Imola na geladeira? F1 já pensa em GP italiano como final de 2026 se Oriente Médio esfriar de vez
Com tensão entre EUA e Irã ameaçando Qatar e Abu Dhabi, a F1 coloca Imola no banco de reservas para a última corrida do ano — e o termômetro promete ser o maior adversário.

Foto: The Race / Foto original da matéria-fonte
Se você achava que a briga pelo título de 2026 seria emocionante, prepare-se para a disputa pelo calendário. Enquanto a F1 tenta salvar as corridas no Oriente Médio do fogo cruzado geopolítico, Imola surge como candidata a sediar o GP final da temporada — em pleno dezembro, com temperaturas que fazem os pneus chorar.
A escalada das tensões entre EUA e Irã já enterrou de vez qualquer esperança de Bahrein voltar ao calendário, e agora Qatar e Abu Dhabi também balançam. A solução? Um tapa-buraco em dezembro, depois de Las Vegas.
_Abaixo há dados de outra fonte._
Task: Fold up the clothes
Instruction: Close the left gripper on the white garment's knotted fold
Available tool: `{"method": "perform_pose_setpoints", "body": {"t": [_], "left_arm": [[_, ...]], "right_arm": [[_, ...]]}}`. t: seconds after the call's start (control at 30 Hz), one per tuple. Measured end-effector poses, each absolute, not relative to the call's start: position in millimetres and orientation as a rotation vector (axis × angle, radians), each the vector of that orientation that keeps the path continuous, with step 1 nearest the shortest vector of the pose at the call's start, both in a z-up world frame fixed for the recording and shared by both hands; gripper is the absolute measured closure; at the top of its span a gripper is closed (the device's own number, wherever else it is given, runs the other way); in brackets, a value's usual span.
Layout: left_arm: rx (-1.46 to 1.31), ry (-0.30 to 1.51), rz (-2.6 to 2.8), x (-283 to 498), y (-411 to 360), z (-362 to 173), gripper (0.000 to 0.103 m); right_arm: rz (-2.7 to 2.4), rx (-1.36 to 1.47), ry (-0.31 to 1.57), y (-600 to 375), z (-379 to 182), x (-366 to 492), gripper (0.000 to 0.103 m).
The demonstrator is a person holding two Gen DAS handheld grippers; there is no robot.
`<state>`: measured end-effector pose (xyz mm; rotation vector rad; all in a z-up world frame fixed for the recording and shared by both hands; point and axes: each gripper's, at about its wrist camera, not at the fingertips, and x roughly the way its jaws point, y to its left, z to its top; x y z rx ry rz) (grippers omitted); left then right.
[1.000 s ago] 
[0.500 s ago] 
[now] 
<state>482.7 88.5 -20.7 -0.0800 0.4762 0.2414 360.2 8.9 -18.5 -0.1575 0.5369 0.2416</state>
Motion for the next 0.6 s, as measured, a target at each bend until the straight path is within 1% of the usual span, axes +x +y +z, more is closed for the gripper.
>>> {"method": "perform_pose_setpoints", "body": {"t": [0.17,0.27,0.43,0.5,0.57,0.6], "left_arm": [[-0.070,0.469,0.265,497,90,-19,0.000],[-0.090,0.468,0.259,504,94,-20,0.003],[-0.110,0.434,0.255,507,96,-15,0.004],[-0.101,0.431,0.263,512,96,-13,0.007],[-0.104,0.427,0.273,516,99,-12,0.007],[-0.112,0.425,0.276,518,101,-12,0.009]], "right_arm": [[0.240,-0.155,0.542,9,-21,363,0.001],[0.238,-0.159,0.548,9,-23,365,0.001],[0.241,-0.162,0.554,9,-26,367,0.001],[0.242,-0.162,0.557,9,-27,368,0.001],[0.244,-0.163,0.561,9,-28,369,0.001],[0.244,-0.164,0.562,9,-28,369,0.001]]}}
E aí entram os problemas: Portimão, favorito inicial, pode estar com obras programadas para 2027/2028 e não quer atrasar a reforma. Quem diria que o maior inimigo de um GP seria uma reforma no banheiro dos boxes?
É aí que Imola aparece, como aquele amigo que topa qualquer parada, mesmo que seja num dezembro onde a média é de 7°C. Temperatura dos pneus? Mais fácil acender uma fogueira. Mas a F1 tem um trunfo: Kimi Antonelli está a um passo do título e Ferrari briga pelo de construtores. Nada mais justo que encerrar o ano na terra natal do chefão Stefano Domenicali — que deve estar pedindo aos céus (e aos termômetros) que o plano dê certo.
A decisão sobre Bahrein e as corridas do WEC no Oriente Médio deve sair neste fim de semana pelo Conselho Mundial da FIA. Se o sinal vermelho acender, preparem os casacos: o circo pode ir parar em Imola, onde o único calor será o dos motores (e, quem sabe, da torcida italiana).